The government of President Enrique Peña Nieto has said the students were detained by local police and handed over to a drug cartel, which killed and incinerated them at a garbage dump. Their remains were allegedly put in garbage bags and dumped in a nearby river.

He faces the deepest crisis of his administration over the government’s handling of the investigation, and anger over the case has resulted in sometimes violent demonstrations. 

In January, Tomas Zeron, director of criminal investigations at Mexico’s federal attorney general's office, said that prosecutors had obtained an arrest warrant for the former mayor of Iguala José Luis Abarca and 44 others on charges of kidnapping the 43 students.

More than 20,000 people are listed as missing across Mexico, and there are many "disappeared" in Guerrero, a state that is a major opium producer and the battleground among several cartels warring over territory and drug smuggling routes. The government has said there is no evidence the 43 students were involved in the drug trade, but says they were mistaken for a rival gang.

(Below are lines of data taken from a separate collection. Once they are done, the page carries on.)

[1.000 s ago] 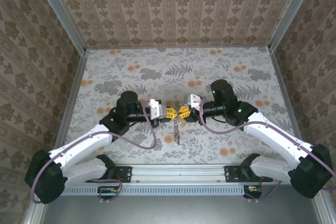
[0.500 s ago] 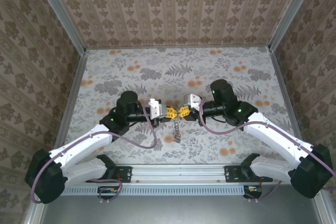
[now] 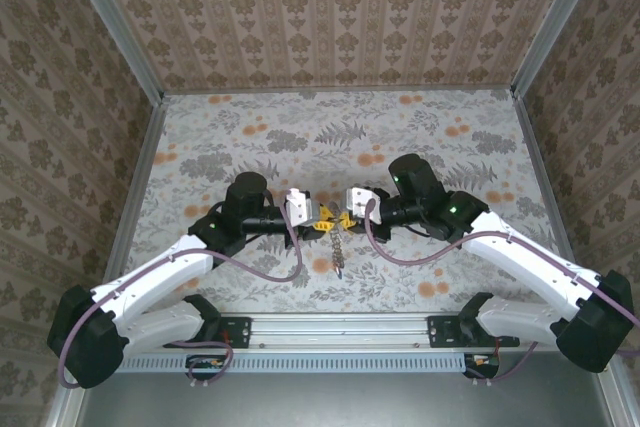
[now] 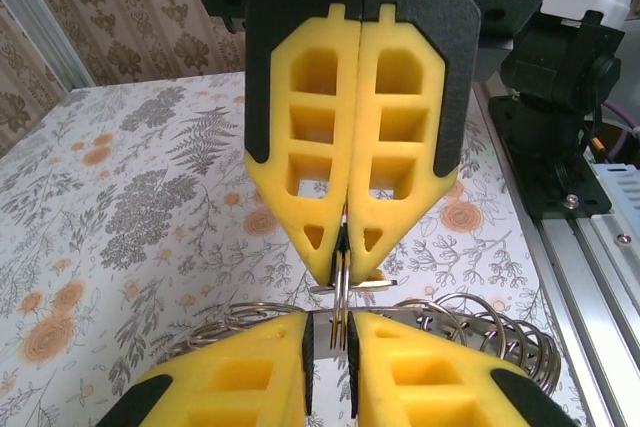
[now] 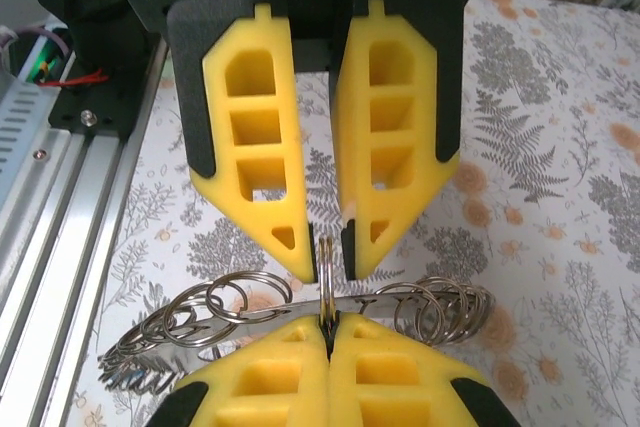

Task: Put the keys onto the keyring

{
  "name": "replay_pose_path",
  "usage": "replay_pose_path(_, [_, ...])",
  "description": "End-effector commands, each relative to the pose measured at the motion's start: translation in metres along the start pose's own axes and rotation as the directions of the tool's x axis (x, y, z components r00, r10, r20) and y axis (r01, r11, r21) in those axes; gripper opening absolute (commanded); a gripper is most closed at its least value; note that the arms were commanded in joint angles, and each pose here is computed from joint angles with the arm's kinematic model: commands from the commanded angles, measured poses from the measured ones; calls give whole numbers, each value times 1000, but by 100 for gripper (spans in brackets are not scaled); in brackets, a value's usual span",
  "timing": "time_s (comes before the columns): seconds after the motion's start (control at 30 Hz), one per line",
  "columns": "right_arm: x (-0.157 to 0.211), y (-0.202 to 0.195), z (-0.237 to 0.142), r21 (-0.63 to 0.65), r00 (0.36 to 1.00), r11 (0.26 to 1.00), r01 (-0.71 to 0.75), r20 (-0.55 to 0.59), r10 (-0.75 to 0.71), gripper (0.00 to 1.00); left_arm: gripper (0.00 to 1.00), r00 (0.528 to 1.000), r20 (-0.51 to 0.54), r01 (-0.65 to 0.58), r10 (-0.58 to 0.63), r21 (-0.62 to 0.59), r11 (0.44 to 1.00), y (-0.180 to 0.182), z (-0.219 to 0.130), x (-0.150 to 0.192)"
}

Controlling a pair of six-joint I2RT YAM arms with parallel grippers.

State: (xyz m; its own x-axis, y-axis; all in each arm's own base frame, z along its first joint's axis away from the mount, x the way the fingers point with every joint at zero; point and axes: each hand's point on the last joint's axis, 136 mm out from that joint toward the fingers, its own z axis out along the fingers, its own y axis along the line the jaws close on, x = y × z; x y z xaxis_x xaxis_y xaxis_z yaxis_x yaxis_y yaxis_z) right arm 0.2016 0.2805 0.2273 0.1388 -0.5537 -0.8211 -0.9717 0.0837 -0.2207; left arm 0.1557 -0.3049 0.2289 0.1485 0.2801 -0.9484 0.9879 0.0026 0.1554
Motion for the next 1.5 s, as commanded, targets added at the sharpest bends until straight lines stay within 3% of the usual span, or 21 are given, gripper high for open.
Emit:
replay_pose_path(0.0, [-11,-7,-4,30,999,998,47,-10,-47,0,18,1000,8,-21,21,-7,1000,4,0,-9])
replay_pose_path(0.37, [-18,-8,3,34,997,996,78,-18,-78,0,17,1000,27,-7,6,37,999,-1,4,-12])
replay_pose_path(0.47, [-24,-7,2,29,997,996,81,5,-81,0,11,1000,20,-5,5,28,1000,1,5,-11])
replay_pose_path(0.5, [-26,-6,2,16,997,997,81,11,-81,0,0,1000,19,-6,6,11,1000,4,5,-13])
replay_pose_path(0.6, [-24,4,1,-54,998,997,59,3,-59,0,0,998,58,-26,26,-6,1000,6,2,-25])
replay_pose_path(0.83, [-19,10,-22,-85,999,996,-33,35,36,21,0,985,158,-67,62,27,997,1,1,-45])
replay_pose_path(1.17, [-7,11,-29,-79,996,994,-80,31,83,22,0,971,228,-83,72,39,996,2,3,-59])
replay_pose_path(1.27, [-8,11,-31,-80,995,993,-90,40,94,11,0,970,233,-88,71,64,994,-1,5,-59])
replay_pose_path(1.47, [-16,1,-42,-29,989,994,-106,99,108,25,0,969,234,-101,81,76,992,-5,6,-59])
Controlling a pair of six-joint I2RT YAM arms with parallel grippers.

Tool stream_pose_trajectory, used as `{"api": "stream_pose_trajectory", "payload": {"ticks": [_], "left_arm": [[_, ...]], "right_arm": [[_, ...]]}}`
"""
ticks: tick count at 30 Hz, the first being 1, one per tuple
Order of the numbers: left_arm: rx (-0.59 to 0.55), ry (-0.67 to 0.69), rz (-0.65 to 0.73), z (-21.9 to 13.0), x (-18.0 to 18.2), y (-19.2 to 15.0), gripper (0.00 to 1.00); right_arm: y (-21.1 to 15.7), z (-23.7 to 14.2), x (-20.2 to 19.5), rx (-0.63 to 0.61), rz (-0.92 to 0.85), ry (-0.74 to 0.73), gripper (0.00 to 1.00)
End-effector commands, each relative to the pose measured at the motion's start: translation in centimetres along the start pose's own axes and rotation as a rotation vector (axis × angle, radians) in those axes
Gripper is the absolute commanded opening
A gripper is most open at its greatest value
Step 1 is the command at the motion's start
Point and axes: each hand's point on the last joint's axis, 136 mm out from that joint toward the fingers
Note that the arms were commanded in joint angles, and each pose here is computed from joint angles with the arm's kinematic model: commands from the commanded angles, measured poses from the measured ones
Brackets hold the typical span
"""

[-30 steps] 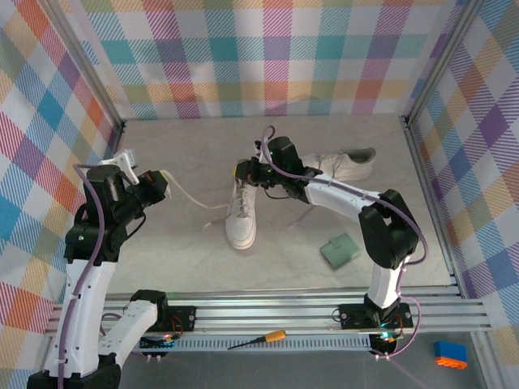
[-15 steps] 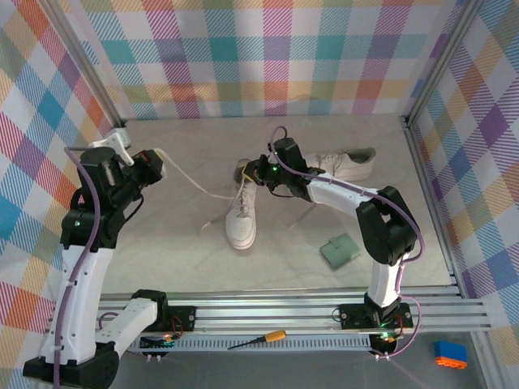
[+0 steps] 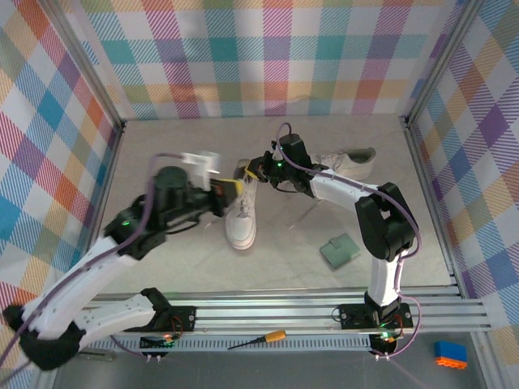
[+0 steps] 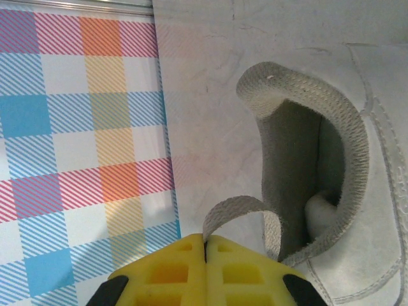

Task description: Tie the shoes

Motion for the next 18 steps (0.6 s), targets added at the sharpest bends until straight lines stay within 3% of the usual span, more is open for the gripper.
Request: {"api": "stream_pose_trajectory", "payload": {"ticks": [1,3,5,7,11,16,18], "left_arm": [[0.006,0.093,0.067,2.2,1.1,-0.8,0.28],[-0.032,0.135,0.084,1.4,2.0,-0.5,0.54],[-0.065,0.169,0.097,0.5,2.8,-0.1,0.64],[-0.084,0.241,0.099,-0.1,4.4,0.1,0.63],[-0.042,0.361,0.070,0.9,8.5,-1.2,0.48],[0.014,0.343,0.104,4.1,10.0,-3.3,0.38],[0.000,0.322,0.124,5.2,10.1,-3.7,0.38]], "right_arm": [[0.2,-0.3,1.6,0.017,-0.021,0.041,0.02],[0.2,-0.4,1.5,0.021,-0.024,0.037,0.02],[0.2,-0.4,1.4,0.023,-0.027,0.033,0.02],[0.1,-0.5,1.3,0.024,-0.029,0.032,0.02],[-0.2,-0.6,1.5,0.039,-0.033,0.039,0.02],[-0.9,-1.4,1.9,0.049,-0.028,0.053,0.04],[-1.1,-1.8,2.3,0.051,-0.013,0.080,0.04]]}}
Point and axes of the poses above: each hand's point on the last joint's axis, 136 mm out from that joint toward the fingers, its own z axis out along the fingers, its own x axis along the line the jaws close on, y = z × x, and after that the axes turned 1 degree about -z, right-handed
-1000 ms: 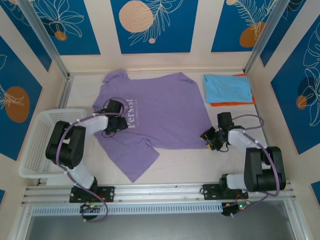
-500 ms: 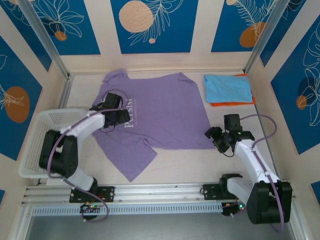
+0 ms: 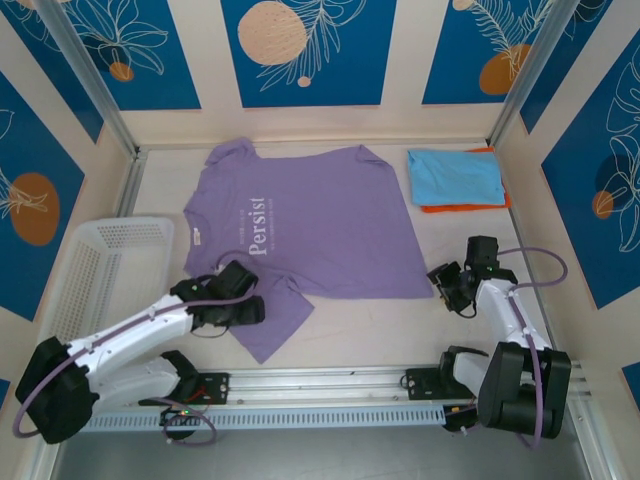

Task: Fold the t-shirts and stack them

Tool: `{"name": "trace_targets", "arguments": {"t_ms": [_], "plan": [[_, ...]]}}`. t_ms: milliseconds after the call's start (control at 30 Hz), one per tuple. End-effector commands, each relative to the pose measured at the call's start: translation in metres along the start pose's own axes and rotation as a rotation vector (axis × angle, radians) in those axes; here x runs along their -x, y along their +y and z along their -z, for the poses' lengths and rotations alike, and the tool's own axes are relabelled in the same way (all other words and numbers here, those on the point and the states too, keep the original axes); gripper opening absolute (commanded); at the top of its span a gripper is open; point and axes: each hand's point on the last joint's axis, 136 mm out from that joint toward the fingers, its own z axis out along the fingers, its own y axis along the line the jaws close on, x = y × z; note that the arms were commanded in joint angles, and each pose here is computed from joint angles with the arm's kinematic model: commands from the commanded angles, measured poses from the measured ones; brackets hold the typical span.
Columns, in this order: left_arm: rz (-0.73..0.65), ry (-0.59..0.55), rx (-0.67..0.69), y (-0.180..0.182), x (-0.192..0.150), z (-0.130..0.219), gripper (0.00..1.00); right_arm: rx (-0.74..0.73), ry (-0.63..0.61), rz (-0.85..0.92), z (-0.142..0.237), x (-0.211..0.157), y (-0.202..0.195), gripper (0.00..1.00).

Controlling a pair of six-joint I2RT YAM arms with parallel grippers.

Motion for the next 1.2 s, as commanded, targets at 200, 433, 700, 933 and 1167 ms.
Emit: {"name": "trace_targets", "arguments": {"t_ms": [200,433,700,933,1167], "plan": [[0.036,0.192,-0.068,-0.007,-0.06,-0.007,0.59,-0.054,0.074,0.054,-0.013,-0.014,-0.002,0.52],[-0.045,0.284,-0.076,-0.023,-0.089,-0.008,0.57,-0.07,0.074,0.065,-0.014,-0.018,-0.004,0.52],[-0.047,0.28,-0.032,-0.018,-0.095,-0.018,0.52,-0.084,0.065,0.069,-0.018,-0.017,-0.007,0.52],[-0.022,0.244,-0.072,-0.027,-0.089,-0.021,0.4,-0.09,0.063,0.075,-0.019,-0.015,-0.005,0.49],[-0.026,0.208,-0.014,-0.012,-0.085,-0.022,0.18,-0.097,0.061,0.07,-0.021,-0.015,-0.005,0.46]]}}
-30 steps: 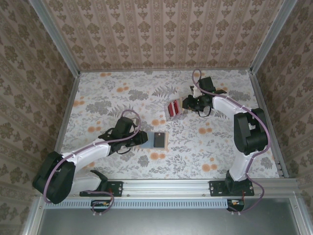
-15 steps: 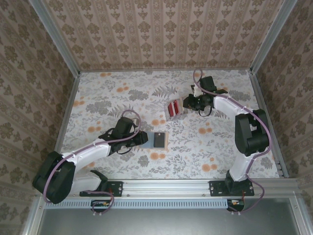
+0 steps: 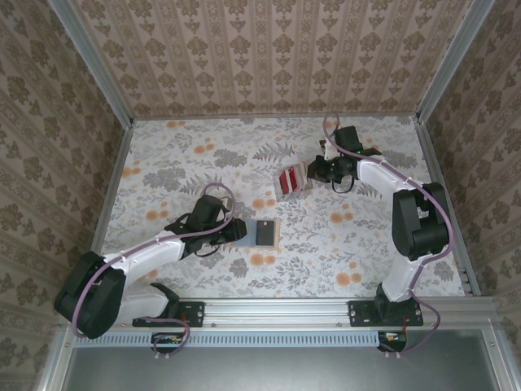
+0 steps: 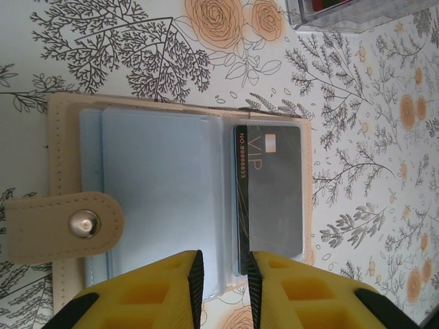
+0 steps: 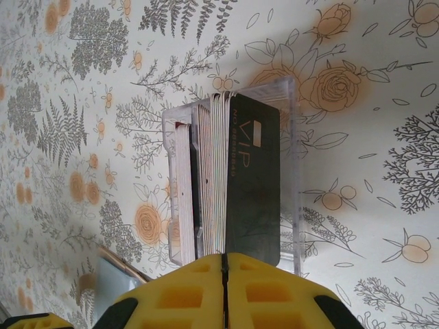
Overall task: Put the credit cards into the card holder
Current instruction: Pick up the credit card from the storage box.
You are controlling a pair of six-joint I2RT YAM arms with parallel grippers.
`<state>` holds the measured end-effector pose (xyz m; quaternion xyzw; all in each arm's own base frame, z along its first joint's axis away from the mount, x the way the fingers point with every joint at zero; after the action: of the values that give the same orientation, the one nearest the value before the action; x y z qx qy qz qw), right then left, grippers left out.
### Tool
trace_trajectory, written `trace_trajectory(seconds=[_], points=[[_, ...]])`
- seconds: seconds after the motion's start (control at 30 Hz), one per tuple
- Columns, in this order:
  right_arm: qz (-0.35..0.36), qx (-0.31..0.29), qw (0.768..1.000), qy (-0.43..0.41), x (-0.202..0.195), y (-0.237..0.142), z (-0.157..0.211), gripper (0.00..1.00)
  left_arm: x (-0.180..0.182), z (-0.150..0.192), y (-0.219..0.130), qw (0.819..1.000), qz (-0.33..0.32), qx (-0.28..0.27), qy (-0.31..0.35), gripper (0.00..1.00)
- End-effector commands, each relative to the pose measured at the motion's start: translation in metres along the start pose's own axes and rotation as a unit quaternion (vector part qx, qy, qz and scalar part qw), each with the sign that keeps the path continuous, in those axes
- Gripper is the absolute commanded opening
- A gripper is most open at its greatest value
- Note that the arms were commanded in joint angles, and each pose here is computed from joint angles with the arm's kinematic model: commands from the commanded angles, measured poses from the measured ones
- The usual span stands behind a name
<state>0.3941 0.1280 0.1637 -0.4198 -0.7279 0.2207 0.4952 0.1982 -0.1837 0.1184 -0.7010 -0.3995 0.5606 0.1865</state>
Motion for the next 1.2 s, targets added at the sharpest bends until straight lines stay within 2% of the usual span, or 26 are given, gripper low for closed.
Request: trace_trajectory(seconds=[0.0,0.63,1.17], points=[[-0.002,0.000,1.000,-0.003,0.001,-0.006,0.002,0.09,-0.007,-0.005,0.000,1.000,0.003,-0.008,-0.001,0.27],[0.007,-0.035,0.999,-0.011,0.002,-0.039,0.000,0.04,-0.011,-0.007,-0.002,1.000,0.007,-0.010,-0.002,0.28],[-0.007,-0.076,0.997,-0.017,0.014,-0.079,-0.007,0.03,-0.029,-0.016,-0.004,0.998,0.055,-0.023,-0.020,0.33]])
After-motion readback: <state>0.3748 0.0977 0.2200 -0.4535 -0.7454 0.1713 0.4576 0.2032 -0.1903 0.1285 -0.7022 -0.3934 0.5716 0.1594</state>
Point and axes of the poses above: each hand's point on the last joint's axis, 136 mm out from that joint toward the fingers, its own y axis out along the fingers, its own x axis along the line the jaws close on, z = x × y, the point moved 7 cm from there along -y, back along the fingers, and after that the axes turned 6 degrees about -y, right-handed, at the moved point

Many people are questioning the government's version of happened to the students, including parents. Last week, Mexico's National Human Rights Commission (CNDH) issued a list of 32 omissions in the investigation — some of them very basic — and recommendations that it said are vital to solving the case, even though Mexico’s attorney general's office gave its official version of what happened in January.

Of the 129 remains found in the graves, 112 were men, 20 women and the rest are undetermined, according to the information released by the attorney general's office. Authorities listed only 16 of the remains as identified as of July 13.